(Beginning of Collected data)

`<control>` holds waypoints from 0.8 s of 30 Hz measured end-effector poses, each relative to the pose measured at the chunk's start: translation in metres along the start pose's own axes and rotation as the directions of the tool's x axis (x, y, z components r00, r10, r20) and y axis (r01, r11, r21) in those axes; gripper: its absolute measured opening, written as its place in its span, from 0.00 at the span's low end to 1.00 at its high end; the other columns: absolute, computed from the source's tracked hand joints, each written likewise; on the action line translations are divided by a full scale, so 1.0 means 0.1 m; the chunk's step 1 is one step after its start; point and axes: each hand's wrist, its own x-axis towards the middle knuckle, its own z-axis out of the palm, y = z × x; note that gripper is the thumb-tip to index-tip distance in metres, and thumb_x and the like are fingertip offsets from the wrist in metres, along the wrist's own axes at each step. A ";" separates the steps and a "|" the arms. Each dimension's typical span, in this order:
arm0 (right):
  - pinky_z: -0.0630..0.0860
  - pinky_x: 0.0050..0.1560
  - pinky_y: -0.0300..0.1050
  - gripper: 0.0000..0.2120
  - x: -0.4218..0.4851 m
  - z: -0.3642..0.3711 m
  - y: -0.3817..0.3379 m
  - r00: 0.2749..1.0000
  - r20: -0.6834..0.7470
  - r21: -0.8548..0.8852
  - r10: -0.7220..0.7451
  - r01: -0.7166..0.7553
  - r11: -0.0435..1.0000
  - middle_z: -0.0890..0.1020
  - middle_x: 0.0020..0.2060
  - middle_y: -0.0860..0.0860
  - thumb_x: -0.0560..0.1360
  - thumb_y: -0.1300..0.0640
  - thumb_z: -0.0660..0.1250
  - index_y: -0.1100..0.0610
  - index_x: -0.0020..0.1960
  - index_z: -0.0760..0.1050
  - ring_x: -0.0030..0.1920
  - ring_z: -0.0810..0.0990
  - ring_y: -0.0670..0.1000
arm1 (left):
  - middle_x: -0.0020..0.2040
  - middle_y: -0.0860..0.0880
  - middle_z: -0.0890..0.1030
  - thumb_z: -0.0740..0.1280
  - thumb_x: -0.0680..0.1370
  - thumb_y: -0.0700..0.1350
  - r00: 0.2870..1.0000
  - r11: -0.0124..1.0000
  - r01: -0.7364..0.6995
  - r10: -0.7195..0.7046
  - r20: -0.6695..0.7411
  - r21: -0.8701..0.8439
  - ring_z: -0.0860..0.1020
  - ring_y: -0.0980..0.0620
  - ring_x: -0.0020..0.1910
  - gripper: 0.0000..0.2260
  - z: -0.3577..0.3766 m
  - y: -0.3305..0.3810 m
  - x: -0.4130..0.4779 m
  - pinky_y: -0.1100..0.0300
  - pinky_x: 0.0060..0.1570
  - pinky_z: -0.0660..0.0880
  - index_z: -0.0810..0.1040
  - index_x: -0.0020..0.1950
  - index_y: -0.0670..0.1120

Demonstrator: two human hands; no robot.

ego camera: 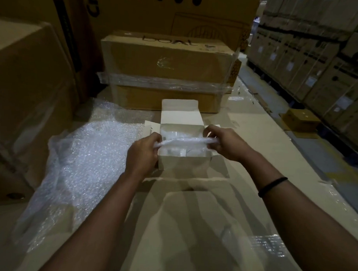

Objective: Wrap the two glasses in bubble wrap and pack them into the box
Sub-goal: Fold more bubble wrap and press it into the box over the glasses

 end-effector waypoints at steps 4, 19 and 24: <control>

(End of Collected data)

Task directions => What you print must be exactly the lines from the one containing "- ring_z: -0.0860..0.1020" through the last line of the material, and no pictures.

Worked solution =>
  - ring_z: -0.0860..0.1020
  - ring_y: -0.0980..0.0620
  - ring_x: -0.0020..0.1910
  - gripper: 0.0000..0.2260
  - z: -0.3577..0.3766 m
  - y: -0.3305..0.3810 m
  - x: -0.4130..0.4779 m
  - pinky_y: -0.1100..0.0300
  - pinky_x: 0.0060..0.1570
  - pinky_z: -0.0660..0.0880
  - index_z: -0.0810..0.1040
  - index_x: -0.0020..0.1950
  - index_y: -0.0670..0.1120

Demonstrator: two human hands; no robot.

ego camera: 

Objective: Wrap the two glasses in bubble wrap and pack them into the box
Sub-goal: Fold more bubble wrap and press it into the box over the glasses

 end-effector waypoints at steps 4, 19 and 24: <control>

The exercise requires nothing else.